The earliest obelisk ships were built in Ancient Egypt to transport obelisks via the Nile from the quarries to their destination.
During the reign of Thutmose I, Ineni was granted superintendence of the king's building projects, which included the erection of two obelisks. A surviving text fragment documents that the obelisk ship had a length of ~63 metres (207 ft) and a width of ~21 metres (69 ft). [1]
I (Ineni) inspected the erection of two obelisks ... built the august boat of 120 cubits in its length, 40 cubits in its width, in order to transport these obelisks. (They) came in peace, safety and prosperity, and landed at Karnak ... of the city. Its 'track' was laid with every pleasant wood.
A relief depicting Hatshepsut's barge loaded with two obelisks on its way to the great temple of Amun at Karnak was found in the Mortuary Temple of Hatshepsut at Deir el-Bahari. [2]
In the 19th dynasty, Seti I commissioned numerous works, including multiple obelisks, and large barges to transport them. A rock stela at Aswan states:
His Majesty has ordered the commissioning of multitudinous works for the making of very great obelisks and great and wondrous statues in the name of His Majesty. He made great barges for transporting them, and ships crews to match them (for) ferrying them from the quarry while the officials and transport-men hastened and his eldest son was before them doing what is beneficial for His Majesty. [3]
During the Roman Empire ships were constructed to transport obelisks from Egypt across the Mediterranean to Rome and Constantinople (modern Istanbul).

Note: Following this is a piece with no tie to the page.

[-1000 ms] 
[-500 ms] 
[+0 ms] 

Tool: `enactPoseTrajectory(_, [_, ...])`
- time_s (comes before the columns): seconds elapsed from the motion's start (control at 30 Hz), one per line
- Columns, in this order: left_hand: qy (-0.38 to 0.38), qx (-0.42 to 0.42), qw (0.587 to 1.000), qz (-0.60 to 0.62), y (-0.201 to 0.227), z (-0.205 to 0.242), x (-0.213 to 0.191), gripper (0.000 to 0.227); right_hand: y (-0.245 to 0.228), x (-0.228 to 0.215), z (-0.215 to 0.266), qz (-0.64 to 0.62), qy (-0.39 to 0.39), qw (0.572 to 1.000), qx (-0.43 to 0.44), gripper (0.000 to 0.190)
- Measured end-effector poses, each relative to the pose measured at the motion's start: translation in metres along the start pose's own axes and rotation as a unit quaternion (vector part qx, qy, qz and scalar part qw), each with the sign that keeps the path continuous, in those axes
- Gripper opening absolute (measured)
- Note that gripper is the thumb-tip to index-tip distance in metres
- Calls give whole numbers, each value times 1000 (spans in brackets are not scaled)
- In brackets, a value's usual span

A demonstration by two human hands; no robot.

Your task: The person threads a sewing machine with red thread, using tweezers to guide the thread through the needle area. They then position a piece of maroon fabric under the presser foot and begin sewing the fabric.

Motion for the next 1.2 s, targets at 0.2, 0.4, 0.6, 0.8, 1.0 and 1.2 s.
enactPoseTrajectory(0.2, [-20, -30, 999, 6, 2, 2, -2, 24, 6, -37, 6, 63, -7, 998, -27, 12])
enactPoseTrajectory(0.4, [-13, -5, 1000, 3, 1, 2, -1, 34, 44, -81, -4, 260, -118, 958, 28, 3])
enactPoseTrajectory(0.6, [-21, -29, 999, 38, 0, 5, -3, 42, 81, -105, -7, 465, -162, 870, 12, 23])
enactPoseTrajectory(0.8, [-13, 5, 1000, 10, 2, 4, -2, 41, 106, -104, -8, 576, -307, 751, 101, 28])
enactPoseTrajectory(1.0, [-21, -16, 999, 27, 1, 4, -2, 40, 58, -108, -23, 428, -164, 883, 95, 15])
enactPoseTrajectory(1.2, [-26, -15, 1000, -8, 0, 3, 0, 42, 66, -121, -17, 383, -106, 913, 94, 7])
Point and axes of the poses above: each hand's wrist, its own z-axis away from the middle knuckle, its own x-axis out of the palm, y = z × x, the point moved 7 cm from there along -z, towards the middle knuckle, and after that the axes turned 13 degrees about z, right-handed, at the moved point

Pliny the Elder (23–79 CE) and Ammianus Marcellinus (330–393 CE) give accounts of how obelisks were brought to Rome. [4]
Pliny the Elder described how an obelisk was loaded onto a ship.
For this purpose, a canal was dug from the river Nile to the spot where the obelisk lay; and two broad vessels, laden with blocks of similar stone a foot square, the cargo of each amounting to double the size, and consequently double the weight, of the obelisk, were brought beneath it; the extremities of the obelisk remaining supported by the opposite sides of the canal. The blocks of stone were then removed, and the vessels, being thus gradually lightened, received their burden. [4]
There is little evidence of the great ships that carried the large obelisks across the Mediterranean. One of the two ships that carried the Vatican obelisk was purposely sunk by the emperor Claudius to build the Portus harbor; the other burned down during Caligula’s reign (36–41 CE) while on display at the Puteoli harbor. [4]
Three Roman ships were built to transport one obelisk. The two aft ships were of rectangular shape; they were 37 meters in length and 5 meters in width. The two ships were held together by longitudinal beams, while the obelisk was tied to these longitudinal beams and held stationary underwater. The third ship, a larger trireme, was in the front and was tied to the two larger ships carrying the obelisk. The third ship’s purpose was to help steer the two aft ships and have rowers and sail power the ship across the Mediterranean.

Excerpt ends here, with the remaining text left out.